EXERCISE PROMPT: Transcribe the data verbatim and drop its images.

(DATA begins)

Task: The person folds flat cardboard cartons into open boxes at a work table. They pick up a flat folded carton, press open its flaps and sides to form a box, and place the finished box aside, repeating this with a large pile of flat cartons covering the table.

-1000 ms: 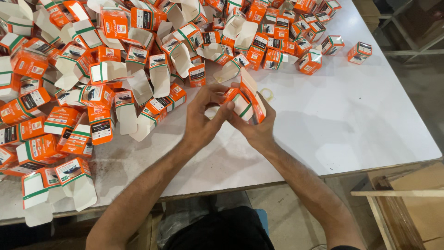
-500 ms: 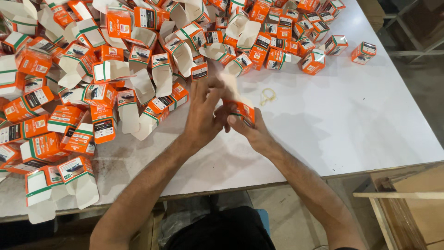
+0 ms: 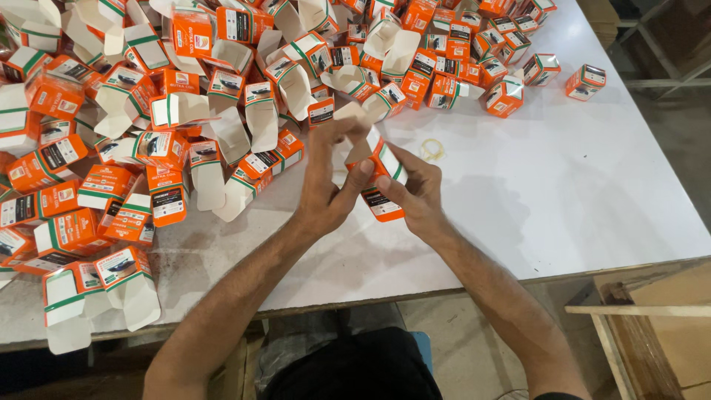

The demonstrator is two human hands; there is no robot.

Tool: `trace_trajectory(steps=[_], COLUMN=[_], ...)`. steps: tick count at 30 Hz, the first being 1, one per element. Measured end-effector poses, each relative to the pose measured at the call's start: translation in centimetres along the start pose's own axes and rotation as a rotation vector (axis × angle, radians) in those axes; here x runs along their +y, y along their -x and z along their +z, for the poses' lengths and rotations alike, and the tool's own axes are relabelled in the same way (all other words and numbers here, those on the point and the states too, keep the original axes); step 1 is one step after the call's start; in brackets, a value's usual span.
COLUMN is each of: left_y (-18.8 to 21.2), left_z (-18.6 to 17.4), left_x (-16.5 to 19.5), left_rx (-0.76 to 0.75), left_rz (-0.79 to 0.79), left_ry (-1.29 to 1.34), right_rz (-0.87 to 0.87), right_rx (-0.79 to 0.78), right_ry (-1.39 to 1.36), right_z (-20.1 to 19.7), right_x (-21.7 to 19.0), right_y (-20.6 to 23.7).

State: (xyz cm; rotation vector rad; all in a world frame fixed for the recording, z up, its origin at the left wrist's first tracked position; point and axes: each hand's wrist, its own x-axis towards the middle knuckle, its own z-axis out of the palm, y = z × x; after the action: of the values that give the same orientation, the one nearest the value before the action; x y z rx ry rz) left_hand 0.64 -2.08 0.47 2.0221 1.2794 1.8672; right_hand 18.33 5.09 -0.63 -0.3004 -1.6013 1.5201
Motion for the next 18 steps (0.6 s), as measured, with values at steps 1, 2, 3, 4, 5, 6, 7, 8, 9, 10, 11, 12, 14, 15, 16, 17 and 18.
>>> trace_trajectory(steps=[1, 2, 3, 4, 5, 6, 7, 8, 9, 10, 11, 12, 14, 15, 16, 17, 18], left_y=[0.2, 0.7, 1.0, 1.3, 1.3, 1.2, 1.1, 0.8, 0.6, 0.3, 0.0, -0.3, -0.6, -0.5, -0.5, -0.5, -0.3], left_z=[0.2, 0.3, 0.6, 0.8, 1.0, 1.2, 1.4, 1.5, 1.6, 1.6, 1.2, 0.9, 0.6, 0.6, 0.5, 0.6, 0.7], left_x=[-0.5, -0.9, -1.4, -1.9, -2.4, -2.8, -2.8, -2.8, -2.5, -2.0, -1.4, -0.9, 0.1, 0.5, 0.7, 0.7, 0.6], left_rx=[0.088, 0.019, -0.053, -0.127, -0.099, -0.067, -0.018, 0.033, 0.098, 0.16, 0.145, 0.133, 0.104, 0.078, 0.054, 0.039, 0.024], left_rz=[0.055, -0.053, -0.157, -0.263, -0.315, -0.364, -0.391, -0.414, -0.413, -0.413, -0.437, -0.458, -0.429, -0.381, -0.328, -0.278, -0.232], left_ry=[-0.159, -0.017, 0.125, 0.269, 0.398, 0.527, 0.61, 0.692, 0.726, 0.76, 0.81, 0.862, 0.884, 0.853, 0.822, 0.762, 0.701], right_rz=[-0.042, -0.086, -0.133, -0.184, -0.231, -0.281, -0.354, -0.427, -0.503, -0.508, -0.511, -0.515, -0.32, -0.219, -0.18, -0.143, -0.102], right_rx=[0.019, 0.04, 0.061, 0.038, 0.016, -0.01, 0.005, 0.021, 0.038, 0.022, 0.008, -0.01, -0.013, -0.011, 0.007, 0.02, 0.034], right_ry=[0.051, 0.1, 0.15, 0.232, 0.315, 0.4, 0.515, 0.628, 0.74, 0.729, 0.72, 0.715, 0.376, 0.203, 0.174, 0.145, 0.115], right_z=[0.1, 0.3, 0.4, 0.5, 0.6, 0.6, 0.8, 0.9, 1.0, 1.1, 1.1, 1.0, 0.8, 0.7, 0.6, 0.4, 0.3], right_x=[0.0, -0.1, -0.2, -0.3, -0.5, -0.6, -0.7, -0.8, -0.8, -0.7, -0.7, -0.6, -0.4, -0.2, -0.2, -0.1, -0.1], right_y=[0.1, 0.3, 0.3, 0.3, 0.4, 0.4, 0.3, 0.3, 0.3, 0.3, 0.3, 0.3, 0.4, 0.5, 0.5, 0.5, 0.5])
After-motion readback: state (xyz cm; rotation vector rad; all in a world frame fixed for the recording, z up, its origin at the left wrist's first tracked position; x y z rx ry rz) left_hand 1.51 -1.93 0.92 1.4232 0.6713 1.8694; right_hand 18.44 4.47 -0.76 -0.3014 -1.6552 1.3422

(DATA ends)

COMPLETED EXERCISE:
Task: The person folds flat cardboard cartons into open boxes at a work table. They pick up a flat folded carton, press open its flaps and sides to form a box, and place the finished box aside, repeating this with a large pile of flat cartons covering the table.

-1000 ms: 
-500 ms: 
+0 ms: 

The demonstrator is two human hands; there is no robot.

Tool: `trace_trajectory(steps=[_], COLUMN=[_], ...)`. steps: tick count at 30 Hz, the first being 1, one per element. Measured end-effector poses, each relative to the pose measured at the call's start: translation in centimetres along the start pose's own axes and rotation as a rotation vector (axis × angle, radians) in those axes; here x runs along their +y, y along their -x and z along their +z, for the poses' lengths and rotations alike, and the tool's own axes are relabelled in the same way (all other words and numbers here, those on the point and the states too, keep the original axes); step 1 is one step after the call's start; in brackets, a value's usual span.
COLUMN is each of: left_y (-18.8 to 21.2), left_z (-18.6 to 17.4), left_x (-16.5 to 19.5), left_rx (-0.76 to 0.75), left_rz (-0.79 to 0.79), left_ry (-1.29 to 1.34), right_rz (-0.87 to 0.87), right_rx (-0.79 to 0.78), right_ry (-1.39 to 1.36), right_z (-20.1 to 19.7), right_x (-21.7 to 19.0), right_y (-20.6 to 23.7).

State: (xyz cm; rotation vector rad; all in a world frame fixed for the recording, z up, its origin at the left wrist's first tracked position; point and axes: each hand's wrist, its own x-axis towards the middle knuckle, its own z-axis out of the palm, y = z × x; after the action: of the values that give the same orientation, the one nearest the value before the action; x y z rx ry rz) left_hand 0.64 -2.08 0.47 2.0221 1.2794 1.8672; right_hand 18.33 5.09 -0.63 -0.3004 -1.6013 1.5201
Motion for the next 18 steps (0.6 s), as measured, with values at steps 1, 2, 3, 4, 5, 6, 7, 8, 9, 10, 11, 12, 14, 15, 16, 17 and 18.
>>> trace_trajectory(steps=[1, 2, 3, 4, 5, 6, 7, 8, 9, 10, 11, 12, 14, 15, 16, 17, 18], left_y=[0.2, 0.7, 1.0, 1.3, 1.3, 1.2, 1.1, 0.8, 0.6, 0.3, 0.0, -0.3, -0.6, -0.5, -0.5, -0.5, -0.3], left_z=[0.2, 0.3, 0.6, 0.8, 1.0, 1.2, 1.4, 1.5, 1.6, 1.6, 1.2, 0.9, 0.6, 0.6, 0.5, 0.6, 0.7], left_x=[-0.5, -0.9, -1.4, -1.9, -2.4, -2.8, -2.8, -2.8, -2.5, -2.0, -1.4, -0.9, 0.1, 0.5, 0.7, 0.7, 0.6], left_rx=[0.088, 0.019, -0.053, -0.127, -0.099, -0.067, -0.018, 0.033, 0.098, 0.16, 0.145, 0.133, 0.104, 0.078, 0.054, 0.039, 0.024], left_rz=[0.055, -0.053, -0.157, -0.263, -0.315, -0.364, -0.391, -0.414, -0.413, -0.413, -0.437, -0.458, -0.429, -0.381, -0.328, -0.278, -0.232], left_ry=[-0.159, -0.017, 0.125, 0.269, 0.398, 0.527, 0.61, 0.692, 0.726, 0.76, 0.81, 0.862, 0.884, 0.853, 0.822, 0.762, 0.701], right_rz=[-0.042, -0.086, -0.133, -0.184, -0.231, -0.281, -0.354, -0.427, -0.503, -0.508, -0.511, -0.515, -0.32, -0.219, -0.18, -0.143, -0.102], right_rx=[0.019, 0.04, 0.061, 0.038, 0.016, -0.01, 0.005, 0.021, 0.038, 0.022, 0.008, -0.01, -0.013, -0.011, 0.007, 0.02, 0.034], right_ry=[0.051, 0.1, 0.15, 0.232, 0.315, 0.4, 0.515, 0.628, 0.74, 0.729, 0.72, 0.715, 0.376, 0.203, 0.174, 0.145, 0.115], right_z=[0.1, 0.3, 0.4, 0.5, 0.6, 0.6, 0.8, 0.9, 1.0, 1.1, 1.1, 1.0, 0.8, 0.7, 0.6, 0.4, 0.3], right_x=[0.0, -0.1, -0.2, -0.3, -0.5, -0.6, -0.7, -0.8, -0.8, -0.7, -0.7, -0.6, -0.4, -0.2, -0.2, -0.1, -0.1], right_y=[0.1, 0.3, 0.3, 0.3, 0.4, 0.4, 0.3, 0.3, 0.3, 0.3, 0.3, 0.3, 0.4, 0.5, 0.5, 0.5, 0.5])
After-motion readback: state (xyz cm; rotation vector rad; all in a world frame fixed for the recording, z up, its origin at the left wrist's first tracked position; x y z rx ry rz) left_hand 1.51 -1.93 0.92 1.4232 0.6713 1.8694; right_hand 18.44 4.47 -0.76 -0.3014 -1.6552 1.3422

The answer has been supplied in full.